Exercise:
In the listing below, locate the line that contains "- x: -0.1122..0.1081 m" and the line that contains "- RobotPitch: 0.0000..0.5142". Restate word for word those two lines and every line between them, and nothing else.
....
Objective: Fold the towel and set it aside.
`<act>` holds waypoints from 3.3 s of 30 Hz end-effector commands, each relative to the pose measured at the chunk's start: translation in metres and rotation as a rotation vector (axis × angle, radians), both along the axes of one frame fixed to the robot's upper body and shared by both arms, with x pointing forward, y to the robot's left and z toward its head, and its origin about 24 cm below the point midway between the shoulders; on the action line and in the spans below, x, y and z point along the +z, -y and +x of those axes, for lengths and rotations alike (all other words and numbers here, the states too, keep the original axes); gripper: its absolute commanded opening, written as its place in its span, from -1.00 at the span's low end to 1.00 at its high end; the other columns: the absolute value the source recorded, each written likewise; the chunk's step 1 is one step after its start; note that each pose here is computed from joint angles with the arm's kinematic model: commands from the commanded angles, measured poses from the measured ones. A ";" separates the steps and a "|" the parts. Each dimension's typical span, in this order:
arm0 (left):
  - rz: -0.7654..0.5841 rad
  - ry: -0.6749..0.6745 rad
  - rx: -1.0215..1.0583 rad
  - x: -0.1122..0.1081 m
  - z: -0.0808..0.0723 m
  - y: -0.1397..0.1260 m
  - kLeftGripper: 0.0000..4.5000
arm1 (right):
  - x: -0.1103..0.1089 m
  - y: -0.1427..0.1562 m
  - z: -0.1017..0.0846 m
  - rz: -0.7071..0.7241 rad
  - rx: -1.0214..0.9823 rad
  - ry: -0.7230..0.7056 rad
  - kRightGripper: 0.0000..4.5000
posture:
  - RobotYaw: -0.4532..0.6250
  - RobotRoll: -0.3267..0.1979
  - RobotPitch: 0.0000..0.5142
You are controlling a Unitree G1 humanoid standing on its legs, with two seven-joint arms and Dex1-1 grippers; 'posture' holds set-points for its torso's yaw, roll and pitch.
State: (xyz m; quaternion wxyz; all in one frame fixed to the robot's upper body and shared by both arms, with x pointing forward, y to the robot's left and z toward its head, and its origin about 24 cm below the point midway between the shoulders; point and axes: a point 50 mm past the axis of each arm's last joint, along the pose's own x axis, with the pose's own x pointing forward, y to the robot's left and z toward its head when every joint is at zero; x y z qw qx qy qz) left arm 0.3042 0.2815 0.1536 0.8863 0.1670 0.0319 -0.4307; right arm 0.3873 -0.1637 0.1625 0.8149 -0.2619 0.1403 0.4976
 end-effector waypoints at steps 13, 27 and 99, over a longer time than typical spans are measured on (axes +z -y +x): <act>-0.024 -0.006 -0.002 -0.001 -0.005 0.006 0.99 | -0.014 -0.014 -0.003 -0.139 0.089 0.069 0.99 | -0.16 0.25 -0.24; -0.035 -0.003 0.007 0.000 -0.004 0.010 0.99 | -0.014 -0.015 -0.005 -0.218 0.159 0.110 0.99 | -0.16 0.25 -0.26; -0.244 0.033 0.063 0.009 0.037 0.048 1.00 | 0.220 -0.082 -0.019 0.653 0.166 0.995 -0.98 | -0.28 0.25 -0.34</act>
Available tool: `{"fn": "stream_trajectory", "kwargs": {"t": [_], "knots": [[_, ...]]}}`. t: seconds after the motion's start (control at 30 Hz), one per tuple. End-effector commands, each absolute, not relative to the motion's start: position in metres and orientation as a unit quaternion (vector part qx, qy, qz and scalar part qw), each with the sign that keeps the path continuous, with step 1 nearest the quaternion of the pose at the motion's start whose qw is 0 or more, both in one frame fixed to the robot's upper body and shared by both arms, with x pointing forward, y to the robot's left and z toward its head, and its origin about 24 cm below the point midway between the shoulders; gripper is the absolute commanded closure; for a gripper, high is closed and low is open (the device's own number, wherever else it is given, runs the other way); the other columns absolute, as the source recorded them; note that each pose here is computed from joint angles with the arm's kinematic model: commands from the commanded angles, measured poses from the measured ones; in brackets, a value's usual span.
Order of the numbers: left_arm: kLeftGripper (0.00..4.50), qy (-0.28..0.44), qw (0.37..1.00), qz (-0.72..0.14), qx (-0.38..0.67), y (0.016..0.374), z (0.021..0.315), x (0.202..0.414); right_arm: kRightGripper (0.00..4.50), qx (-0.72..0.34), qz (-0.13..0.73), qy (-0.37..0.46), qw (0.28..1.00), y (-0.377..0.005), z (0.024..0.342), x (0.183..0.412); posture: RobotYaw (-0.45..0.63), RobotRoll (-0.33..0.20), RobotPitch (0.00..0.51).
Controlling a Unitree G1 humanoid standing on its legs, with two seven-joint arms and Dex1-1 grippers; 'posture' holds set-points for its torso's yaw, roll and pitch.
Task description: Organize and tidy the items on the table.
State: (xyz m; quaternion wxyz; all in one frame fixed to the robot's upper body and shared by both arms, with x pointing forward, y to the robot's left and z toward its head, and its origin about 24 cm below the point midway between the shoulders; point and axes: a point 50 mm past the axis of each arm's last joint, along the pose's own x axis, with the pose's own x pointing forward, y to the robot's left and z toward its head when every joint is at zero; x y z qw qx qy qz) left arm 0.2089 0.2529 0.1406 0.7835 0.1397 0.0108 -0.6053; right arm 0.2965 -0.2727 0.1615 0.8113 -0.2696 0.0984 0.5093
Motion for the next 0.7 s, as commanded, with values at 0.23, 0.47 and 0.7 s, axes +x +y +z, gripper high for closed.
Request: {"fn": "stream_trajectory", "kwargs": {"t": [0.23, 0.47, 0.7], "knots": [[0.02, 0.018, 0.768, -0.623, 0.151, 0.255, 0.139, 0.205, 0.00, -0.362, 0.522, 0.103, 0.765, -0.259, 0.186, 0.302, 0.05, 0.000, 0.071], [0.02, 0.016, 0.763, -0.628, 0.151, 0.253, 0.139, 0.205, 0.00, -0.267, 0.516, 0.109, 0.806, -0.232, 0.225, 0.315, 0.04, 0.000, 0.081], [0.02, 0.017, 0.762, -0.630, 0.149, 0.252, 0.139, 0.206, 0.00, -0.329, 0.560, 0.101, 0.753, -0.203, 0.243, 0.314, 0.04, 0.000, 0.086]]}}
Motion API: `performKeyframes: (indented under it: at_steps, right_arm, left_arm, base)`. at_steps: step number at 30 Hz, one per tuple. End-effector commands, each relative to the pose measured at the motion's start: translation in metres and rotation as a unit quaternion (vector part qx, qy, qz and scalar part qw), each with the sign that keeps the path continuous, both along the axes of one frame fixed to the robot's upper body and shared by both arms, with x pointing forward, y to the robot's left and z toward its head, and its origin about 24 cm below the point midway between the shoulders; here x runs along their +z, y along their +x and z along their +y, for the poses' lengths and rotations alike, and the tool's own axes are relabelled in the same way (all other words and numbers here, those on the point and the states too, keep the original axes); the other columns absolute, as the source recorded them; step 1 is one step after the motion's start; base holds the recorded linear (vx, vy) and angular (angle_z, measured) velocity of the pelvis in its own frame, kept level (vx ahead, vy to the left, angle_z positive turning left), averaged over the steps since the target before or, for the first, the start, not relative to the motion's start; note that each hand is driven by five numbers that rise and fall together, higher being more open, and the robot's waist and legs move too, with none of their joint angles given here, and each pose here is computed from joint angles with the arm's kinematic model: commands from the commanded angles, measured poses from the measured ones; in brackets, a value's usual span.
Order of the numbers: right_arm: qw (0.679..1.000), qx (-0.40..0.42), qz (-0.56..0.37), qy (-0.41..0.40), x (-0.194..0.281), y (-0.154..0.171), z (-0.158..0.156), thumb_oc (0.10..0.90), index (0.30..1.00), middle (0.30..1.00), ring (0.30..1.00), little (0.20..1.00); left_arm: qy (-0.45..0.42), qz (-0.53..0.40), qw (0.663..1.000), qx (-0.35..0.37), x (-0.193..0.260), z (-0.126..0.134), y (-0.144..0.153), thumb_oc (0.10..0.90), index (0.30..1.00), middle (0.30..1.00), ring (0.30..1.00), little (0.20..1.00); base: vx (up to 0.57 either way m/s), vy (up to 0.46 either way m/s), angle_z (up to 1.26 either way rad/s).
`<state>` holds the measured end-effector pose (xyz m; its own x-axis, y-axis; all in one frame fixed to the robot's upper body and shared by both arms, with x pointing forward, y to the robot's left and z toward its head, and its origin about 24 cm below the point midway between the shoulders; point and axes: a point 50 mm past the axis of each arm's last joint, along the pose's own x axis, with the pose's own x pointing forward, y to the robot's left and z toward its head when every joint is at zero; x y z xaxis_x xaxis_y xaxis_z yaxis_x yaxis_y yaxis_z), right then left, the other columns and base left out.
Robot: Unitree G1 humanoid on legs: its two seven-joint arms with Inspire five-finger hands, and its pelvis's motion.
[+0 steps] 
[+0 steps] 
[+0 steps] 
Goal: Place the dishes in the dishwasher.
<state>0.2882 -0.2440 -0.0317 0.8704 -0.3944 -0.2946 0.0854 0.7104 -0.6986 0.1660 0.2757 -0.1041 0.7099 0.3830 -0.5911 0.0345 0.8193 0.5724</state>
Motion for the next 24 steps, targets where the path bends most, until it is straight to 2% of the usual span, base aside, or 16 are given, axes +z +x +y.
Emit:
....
Output below:
  - x: -0.1122..0.1081 m
  - z: -0.0808..0.0723 m
  - y: -0.1397..0.1260 m
  - kLeftGripper: 0.0000..4.5000
arm1 (right):
  - x: -0.1103..0.1089 m
  - y: -0.1427..0.1562 m
  - z: -0.1017..0.0846 m
  - rz: -0.7071..0.7241 rad
  - rx: -1.0214..0.9823 rad
  - ry: -0.7230..0.7056 rad
  - kRightGripper: 0.0000..4.5000
posture:
  - RobotYaw: -0.4532..0.6250
  - RobotRoll: -0.3267..0.1979
  - RobotPitch: 0.0000..0.5142

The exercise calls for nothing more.